* Assignment *
Across the entries below, how many lines have the string "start" in them? Reply with only the number.

[Data extracted from a collection]
● ● ● ●

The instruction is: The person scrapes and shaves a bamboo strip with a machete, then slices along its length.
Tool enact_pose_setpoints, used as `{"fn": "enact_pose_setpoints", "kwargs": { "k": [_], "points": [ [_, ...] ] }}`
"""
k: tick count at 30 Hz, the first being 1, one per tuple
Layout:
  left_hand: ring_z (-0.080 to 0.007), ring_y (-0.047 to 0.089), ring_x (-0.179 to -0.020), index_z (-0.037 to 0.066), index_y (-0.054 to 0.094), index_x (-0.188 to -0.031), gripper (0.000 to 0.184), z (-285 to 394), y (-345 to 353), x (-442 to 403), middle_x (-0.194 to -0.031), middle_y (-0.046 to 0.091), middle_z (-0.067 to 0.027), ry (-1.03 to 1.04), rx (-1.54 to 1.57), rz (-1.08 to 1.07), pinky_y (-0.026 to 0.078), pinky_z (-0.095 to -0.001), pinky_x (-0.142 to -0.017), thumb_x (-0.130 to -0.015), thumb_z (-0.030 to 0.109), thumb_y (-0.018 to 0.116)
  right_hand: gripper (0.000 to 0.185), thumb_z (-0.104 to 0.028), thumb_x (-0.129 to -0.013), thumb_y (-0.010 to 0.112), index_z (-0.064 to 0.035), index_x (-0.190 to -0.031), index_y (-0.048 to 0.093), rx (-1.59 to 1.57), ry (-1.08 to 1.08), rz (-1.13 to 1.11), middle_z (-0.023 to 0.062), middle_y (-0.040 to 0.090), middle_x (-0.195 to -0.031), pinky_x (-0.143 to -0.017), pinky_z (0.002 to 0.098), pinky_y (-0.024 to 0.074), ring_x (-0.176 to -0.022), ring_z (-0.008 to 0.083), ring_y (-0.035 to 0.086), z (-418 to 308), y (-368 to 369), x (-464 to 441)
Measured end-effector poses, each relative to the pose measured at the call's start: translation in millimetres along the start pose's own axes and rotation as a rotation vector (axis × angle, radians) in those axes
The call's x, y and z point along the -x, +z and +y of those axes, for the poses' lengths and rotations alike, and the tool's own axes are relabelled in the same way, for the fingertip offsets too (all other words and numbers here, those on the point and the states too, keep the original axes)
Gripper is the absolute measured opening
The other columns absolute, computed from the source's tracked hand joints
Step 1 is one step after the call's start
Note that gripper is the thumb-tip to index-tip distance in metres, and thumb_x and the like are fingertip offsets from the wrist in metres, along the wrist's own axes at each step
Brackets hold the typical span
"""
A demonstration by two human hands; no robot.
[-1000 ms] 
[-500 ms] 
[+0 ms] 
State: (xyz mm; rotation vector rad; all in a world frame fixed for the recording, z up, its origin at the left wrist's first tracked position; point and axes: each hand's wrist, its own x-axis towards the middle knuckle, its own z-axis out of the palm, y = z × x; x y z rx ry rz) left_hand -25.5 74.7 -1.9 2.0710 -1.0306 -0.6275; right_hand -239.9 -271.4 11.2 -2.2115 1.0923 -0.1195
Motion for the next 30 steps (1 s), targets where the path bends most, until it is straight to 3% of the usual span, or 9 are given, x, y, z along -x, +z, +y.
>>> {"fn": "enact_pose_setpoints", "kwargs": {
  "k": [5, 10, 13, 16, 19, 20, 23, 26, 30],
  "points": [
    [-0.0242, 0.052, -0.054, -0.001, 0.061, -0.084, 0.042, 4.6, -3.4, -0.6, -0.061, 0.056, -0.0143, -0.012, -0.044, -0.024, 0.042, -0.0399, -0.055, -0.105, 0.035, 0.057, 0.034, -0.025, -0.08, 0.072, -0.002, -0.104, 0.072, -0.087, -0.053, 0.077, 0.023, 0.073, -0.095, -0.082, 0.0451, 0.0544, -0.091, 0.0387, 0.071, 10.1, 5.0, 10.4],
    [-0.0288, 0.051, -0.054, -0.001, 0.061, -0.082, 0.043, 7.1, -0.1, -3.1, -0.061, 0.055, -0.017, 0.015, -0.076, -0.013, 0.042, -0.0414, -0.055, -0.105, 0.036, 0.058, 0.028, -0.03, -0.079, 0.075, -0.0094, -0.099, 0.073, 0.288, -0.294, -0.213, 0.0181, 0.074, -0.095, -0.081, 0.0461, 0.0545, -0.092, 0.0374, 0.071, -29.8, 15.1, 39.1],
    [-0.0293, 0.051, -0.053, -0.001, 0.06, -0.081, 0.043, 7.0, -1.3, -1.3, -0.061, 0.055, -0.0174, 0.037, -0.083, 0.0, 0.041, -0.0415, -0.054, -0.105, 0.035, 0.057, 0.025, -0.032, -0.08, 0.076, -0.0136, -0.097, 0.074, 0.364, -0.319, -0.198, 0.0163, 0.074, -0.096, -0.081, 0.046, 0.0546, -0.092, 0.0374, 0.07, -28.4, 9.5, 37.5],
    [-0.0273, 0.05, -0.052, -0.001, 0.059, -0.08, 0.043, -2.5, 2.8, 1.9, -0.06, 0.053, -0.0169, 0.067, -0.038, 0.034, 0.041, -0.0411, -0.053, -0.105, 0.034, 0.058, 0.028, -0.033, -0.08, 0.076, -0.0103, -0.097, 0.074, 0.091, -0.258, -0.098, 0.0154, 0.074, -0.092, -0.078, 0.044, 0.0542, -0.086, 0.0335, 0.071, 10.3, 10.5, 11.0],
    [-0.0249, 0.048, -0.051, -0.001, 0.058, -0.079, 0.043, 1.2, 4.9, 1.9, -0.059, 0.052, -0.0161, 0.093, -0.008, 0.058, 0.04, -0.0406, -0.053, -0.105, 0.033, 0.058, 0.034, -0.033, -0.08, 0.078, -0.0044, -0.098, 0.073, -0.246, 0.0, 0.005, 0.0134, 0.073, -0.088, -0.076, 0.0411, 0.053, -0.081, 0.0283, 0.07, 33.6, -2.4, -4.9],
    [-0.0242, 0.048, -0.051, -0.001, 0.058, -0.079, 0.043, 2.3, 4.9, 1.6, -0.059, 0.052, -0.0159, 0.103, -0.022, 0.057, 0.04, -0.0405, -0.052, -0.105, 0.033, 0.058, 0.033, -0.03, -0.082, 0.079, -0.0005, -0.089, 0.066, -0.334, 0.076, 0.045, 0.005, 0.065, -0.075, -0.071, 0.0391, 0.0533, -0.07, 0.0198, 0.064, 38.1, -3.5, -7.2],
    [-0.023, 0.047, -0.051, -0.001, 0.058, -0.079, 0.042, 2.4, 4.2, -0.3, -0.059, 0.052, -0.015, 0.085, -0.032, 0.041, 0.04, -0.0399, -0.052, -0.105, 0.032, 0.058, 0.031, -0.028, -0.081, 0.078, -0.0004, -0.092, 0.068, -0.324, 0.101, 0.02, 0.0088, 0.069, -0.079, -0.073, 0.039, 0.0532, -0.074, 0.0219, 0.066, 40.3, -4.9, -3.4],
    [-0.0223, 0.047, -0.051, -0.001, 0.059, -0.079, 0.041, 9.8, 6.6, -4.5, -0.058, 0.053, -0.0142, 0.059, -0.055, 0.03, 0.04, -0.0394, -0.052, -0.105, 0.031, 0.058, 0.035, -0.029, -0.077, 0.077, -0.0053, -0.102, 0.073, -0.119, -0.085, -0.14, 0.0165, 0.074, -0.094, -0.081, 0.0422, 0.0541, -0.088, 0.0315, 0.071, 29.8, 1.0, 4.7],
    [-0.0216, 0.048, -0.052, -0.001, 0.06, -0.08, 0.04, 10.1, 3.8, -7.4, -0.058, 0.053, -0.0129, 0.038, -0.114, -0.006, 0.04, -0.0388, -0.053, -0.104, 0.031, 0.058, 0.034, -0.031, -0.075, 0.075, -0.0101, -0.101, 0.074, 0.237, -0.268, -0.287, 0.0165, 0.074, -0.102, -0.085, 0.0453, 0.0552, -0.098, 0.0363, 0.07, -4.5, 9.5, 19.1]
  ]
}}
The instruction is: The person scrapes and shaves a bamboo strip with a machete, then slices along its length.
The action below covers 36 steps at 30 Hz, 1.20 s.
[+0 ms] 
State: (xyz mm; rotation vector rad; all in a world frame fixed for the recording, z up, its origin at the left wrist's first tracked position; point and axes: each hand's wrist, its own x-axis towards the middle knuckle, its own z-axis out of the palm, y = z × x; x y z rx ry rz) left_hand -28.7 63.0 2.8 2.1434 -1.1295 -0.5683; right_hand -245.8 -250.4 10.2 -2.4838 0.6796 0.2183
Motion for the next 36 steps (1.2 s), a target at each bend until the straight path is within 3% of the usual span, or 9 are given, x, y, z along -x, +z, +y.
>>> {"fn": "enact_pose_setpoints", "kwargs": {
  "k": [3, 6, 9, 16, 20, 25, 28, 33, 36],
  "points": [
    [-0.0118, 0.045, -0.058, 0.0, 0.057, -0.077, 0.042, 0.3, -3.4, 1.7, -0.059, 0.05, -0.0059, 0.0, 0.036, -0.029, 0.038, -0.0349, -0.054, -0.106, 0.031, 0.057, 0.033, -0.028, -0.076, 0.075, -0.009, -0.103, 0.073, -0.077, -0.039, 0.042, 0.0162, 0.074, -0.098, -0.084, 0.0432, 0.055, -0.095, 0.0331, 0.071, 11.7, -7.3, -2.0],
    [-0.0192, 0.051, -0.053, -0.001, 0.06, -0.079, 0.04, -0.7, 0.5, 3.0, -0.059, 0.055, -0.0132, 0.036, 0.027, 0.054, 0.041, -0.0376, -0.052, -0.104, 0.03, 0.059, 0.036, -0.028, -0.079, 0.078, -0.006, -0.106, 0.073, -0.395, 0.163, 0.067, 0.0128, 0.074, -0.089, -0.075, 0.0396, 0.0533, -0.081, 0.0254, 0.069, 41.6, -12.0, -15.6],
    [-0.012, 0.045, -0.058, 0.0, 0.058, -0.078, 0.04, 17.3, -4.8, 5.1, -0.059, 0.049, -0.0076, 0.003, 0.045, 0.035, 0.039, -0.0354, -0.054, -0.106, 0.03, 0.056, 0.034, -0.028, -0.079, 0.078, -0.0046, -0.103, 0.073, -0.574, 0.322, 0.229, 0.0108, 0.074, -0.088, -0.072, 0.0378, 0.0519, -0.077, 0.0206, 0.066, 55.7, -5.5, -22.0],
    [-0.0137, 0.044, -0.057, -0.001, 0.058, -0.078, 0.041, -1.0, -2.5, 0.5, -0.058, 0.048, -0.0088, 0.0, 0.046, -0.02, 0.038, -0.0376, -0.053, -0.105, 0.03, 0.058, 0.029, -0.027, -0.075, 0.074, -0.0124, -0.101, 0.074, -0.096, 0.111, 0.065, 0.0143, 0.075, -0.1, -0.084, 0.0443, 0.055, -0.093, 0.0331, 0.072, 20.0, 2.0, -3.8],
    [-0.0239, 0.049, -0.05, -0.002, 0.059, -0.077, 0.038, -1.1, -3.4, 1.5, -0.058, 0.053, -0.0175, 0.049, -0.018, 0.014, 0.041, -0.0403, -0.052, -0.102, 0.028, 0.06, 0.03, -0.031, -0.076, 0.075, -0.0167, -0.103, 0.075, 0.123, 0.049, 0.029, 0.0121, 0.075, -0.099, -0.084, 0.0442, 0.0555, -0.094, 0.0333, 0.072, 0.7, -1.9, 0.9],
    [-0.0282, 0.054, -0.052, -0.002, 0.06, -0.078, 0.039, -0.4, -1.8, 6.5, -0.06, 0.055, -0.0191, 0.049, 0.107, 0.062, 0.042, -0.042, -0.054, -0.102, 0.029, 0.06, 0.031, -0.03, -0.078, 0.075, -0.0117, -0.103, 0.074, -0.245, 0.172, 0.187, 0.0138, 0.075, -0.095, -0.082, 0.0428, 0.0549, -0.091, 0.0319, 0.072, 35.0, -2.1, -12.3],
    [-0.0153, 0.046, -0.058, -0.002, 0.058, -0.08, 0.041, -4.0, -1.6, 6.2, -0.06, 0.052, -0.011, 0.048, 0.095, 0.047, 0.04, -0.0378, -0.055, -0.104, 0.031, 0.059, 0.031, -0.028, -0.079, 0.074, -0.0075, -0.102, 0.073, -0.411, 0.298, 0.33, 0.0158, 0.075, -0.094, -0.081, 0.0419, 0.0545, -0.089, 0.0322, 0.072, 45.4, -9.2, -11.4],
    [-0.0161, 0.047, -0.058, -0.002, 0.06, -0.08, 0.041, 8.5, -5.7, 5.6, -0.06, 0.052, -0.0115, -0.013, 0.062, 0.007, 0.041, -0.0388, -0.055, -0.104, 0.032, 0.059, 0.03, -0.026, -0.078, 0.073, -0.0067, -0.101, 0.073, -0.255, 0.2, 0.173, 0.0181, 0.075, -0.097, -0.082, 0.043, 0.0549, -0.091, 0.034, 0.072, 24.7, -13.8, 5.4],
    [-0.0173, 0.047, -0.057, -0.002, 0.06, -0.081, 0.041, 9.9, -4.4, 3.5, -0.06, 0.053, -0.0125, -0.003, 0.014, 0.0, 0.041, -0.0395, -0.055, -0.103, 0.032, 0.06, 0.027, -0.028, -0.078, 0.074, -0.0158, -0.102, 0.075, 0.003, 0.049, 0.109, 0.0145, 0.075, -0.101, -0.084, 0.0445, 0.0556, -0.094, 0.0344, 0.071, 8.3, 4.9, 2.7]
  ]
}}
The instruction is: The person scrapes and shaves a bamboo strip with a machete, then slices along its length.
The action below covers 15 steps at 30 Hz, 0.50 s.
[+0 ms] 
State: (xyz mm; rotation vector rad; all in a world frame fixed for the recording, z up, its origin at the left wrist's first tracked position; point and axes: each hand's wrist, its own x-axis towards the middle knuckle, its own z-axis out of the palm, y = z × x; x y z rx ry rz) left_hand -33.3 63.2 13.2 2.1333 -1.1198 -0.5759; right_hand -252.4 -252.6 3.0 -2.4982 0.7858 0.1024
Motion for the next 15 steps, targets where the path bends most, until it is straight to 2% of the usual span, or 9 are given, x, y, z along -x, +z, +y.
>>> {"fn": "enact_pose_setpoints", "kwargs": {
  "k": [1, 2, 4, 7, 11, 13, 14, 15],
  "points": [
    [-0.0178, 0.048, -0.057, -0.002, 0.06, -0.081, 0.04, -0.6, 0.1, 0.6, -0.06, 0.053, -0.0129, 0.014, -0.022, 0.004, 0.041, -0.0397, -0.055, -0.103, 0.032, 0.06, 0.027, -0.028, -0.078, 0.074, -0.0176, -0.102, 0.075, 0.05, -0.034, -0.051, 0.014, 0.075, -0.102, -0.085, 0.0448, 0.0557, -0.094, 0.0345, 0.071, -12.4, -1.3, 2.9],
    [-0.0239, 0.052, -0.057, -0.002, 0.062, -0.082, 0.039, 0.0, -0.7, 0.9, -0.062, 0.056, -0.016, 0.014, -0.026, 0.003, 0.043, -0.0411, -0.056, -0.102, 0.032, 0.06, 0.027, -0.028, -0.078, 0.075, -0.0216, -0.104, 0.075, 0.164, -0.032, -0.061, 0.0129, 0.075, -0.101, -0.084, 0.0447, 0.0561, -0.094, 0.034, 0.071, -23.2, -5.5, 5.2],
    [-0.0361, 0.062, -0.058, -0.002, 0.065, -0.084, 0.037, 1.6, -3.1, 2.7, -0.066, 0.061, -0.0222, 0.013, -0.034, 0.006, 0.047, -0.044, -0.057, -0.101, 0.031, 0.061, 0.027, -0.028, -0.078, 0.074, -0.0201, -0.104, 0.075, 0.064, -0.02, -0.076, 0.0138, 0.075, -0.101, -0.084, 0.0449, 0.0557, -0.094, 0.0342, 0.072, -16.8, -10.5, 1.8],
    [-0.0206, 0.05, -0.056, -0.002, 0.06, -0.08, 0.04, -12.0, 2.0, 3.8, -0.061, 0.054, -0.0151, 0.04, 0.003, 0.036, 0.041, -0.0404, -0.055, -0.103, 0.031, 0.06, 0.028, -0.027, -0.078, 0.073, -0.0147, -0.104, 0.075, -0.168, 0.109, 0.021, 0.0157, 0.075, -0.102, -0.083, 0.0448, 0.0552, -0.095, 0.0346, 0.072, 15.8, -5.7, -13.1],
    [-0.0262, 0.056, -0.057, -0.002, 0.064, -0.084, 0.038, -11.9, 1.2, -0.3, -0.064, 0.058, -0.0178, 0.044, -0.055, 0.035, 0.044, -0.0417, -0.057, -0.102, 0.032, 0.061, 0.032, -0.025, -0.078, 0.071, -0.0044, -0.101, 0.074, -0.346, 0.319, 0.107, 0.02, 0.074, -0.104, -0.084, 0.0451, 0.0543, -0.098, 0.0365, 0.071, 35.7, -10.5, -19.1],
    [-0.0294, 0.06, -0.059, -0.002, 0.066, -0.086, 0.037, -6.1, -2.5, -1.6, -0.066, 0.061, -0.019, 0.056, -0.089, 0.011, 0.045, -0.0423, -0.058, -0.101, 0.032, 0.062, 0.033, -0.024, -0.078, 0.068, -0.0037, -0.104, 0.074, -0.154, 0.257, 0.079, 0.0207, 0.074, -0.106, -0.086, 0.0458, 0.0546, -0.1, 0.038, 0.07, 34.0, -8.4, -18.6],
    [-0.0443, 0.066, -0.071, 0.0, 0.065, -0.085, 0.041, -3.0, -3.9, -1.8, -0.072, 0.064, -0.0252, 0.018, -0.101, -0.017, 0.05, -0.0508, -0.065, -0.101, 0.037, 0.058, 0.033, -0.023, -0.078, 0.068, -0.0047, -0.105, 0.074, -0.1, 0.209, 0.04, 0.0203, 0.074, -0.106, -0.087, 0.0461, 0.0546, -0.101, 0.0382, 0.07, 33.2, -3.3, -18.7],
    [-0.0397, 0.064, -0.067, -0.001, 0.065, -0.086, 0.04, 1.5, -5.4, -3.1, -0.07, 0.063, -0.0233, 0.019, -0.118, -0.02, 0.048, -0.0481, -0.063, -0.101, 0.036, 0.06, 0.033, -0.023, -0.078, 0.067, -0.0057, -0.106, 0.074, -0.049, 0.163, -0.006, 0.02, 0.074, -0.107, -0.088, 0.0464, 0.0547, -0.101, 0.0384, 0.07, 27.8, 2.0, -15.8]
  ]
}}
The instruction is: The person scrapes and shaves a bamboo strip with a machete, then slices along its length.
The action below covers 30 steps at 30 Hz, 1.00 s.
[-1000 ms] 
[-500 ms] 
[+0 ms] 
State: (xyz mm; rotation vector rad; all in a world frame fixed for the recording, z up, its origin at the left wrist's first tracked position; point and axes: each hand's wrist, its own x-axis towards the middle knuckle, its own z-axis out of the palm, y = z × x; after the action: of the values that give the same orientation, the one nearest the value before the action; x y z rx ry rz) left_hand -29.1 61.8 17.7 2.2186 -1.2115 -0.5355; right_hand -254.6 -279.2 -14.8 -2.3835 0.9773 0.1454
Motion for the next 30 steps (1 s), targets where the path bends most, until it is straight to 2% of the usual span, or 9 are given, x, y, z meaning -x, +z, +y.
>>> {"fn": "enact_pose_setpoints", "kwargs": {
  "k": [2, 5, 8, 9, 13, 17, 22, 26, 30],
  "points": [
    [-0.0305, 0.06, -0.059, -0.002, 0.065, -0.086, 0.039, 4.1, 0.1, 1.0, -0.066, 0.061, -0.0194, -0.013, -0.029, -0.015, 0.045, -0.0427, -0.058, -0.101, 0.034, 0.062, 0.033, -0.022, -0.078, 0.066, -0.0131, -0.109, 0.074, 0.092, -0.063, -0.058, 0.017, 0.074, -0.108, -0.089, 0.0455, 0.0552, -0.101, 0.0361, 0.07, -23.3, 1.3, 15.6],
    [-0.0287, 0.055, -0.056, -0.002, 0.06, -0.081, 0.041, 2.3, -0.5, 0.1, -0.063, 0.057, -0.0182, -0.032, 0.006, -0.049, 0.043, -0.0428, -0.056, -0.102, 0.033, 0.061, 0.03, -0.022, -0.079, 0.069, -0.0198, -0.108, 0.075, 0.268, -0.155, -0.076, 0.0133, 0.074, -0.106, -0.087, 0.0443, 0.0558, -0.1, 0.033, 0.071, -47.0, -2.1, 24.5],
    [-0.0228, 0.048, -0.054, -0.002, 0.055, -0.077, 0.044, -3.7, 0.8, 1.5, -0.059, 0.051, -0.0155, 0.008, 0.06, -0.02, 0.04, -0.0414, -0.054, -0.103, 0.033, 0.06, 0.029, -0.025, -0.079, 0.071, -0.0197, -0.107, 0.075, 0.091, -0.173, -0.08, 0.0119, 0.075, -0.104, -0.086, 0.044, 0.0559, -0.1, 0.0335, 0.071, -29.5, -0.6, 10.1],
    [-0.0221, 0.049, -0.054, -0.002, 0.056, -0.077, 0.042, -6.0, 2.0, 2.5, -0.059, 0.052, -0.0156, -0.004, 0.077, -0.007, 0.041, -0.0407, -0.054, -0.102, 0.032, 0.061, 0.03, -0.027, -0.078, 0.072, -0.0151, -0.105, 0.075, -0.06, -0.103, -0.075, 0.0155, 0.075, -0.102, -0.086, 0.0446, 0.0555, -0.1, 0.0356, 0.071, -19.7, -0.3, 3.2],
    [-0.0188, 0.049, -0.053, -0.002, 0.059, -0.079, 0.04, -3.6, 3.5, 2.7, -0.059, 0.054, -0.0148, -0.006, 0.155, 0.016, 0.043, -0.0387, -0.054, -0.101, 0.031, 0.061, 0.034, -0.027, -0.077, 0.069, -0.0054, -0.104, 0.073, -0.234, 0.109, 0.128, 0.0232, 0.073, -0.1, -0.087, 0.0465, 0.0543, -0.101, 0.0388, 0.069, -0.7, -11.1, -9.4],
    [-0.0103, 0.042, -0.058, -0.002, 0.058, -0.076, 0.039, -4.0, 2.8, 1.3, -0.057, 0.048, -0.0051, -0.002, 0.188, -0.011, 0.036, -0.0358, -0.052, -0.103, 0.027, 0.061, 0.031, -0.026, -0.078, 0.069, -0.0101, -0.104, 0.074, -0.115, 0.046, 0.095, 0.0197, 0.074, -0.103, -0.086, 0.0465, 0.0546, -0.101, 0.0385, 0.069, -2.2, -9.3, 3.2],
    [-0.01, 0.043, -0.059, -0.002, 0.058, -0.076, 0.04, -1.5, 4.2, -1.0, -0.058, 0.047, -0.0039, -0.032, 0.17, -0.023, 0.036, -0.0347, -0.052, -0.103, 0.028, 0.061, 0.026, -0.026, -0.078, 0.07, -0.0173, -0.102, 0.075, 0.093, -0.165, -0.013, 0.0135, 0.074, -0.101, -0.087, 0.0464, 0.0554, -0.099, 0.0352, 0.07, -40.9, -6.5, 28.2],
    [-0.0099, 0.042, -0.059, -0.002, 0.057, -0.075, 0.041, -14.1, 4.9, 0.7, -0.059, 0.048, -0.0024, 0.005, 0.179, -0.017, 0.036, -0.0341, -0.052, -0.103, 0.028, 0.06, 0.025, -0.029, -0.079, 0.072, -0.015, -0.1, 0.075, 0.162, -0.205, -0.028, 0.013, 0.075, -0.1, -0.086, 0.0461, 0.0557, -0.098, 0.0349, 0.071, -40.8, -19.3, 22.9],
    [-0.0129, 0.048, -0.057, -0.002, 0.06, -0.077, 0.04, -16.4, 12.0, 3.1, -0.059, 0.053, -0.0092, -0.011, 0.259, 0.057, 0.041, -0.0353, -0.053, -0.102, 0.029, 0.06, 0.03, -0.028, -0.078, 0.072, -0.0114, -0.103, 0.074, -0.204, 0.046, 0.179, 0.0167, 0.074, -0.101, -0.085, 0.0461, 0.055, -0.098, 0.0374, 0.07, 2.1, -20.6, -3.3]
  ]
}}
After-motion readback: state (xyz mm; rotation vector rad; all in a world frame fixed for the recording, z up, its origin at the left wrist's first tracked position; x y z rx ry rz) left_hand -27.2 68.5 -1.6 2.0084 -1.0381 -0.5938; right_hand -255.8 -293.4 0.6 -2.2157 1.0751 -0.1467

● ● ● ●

* Task output *
2